Of course, “it is established that a holding of the Supreme Court binds all of the lower courts in the state, including an intermediate appellate court.” (Wall v. Sonora Union High School Dist. (1966) 240 Cal.App.2d 870, 872; see Auto Equity Sales, Inc. v. Superior Court (1962) 57 Cal.2d 450, 455 [“Courts exercising inferior jurisdiction must accept the law declared by courts of superior jurisdiction. It is not their function to attempt to overrule decisions of a higher court.”].) Nevertheless, legal doctrine evolves over time, and appellate courts have the capability and the responsibility to recognize and explain such changes when they occur. Have these several intermediate appellate courts accurately perceived a shift in doctrine?
With all respect, we conclude they have not. Despite the belt-and-suspenders approach in both Arbuckle, supra, 22 Cal.3d 749, and Mark L., supra, 34 Cal.3d 171, in which this court applied a general rule recognizing an implied term in all plea agreements but also found the facts of those individual cases supported the same result, the language in Arbuckle is plain: It sets forth a “general principle” that “whenever a judge accepts a plea bargain and retains sentencing discretion under the agreement, an implied term of the bargain is that sentence will be imposed by that judge.” (Arbuckle, supra, at pp. 756–757, italics added.) The clear import of Arbuckle's holding is thus contrary to the notion that the implied term of the plea is somehow dependent on a defendant's pointing to evidence in the record of his or her expectation regarding the identity of the sentencing judge.
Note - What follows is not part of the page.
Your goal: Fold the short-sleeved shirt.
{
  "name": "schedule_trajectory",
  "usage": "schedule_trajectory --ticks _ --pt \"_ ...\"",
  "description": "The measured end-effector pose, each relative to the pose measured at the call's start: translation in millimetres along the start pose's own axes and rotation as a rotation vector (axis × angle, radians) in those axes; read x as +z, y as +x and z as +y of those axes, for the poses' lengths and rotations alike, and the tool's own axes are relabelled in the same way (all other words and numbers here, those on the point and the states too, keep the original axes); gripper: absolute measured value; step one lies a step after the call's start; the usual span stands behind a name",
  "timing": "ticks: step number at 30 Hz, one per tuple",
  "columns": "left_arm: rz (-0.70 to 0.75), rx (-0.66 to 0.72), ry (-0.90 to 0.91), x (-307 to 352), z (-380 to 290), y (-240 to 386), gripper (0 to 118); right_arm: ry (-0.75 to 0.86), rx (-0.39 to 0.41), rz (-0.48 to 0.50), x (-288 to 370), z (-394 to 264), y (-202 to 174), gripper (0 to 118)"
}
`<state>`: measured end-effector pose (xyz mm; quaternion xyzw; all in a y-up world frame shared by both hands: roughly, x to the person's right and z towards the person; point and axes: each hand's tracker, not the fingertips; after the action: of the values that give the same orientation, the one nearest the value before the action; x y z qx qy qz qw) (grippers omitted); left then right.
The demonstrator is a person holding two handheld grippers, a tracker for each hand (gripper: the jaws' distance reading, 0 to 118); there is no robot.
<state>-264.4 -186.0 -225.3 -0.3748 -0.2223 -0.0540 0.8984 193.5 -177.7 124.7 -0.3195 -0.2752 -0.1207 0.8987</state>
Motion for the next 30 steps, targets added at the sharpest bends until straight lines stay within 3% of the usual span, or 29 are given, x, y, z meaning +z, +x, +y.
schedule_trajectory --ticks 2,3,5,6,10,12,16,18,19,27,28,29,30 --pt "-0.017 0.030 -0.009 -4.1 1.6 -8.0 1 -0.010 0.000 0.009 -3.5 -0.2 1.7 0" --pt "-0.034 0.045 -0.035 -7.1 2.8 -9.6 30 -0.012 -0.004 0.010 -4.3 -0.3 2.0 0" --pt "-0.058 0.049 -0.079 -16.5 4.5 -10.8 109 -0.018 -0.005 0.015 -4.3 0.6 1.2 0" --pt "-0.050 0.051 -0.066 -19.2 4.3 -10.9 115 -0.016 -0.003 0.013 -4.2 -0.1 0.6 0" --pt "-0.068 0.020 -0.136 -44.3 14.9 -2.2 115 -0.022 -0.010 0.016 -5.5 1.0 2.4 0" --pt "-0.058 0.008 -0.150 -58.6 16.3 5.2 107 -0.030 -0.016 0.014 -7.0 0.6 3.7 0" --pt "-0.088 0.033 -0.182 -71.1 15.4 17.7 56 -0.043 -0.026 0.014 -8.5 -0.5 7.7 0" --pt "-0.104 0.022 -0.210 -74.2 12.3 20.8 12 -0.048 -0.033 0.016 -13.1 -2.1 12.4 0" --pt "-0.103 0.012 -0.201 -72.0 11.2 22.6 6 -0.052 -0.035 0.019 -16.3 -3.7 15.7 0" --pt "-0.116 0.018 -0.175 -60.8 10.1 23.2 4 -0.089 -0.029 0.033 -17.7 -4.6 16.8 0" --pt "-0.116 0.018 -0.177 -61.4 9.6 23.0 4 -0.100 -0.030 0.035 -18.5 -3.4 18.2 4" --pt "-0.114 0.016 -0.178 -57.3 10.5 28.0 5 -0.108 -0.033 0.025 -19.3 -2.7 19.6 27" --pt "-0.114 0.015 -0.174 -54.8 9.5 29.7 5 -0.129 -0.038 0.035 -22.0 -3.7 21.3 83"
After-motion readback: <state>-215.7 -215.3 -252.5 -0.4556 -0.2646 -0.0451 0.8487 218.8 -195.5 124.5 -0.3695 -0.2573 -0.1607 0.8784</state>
Our conclusion is buttressed by the two dissenting justices' understanding of the opinion. Justice Frank Richardson, who dissented in part, explained his position: “I respectfully dissent ․ from that portion of the majority opinion which holds that, as a general principle, whenever a judge accepts a plea bargain one of the implied and enforceable terms of the bargain is that sentence will be imposed by the particular judge who accepts the plea. In my opinion no express promise should be made by a court, the prosecutor, or defense counsel; nor should such a condition in the usual case be routinely implied.” (Arbuckle, supra, 22 Cal.3d at p. 758, conc. & dis. opn. of Richardson, J., italics added.) Justice William Clark, also dissenting in part, expressly joined that part of Justice Richardson's separate opinion disagreeing with the majority's general rule that all plea agreements would “ ‘routinely impl[y]’ ” such a term. (Id. at p. 758, conc. & dis. opn. of Clark, J.) Although reliance on the views of a dissenting justice when interpreting a majority opinion can be of questionable value (see People v. Caballero (2012) 55 Cal.4th 262, 271 (conc. opn. of Werdegar, J.)), Arbuckle is not a case in which the dissenters attempted to overstate the reach of, or to place an interpretive gloss on, the majority opinion. Instead, the Arbuckle dissenters simply read the majority opinion at face value, consistently with its plain meaning, and disagreed with the majority's holding that implied in every plea bargain is the understanding that the judge accepting the plea would be the sentencing judge.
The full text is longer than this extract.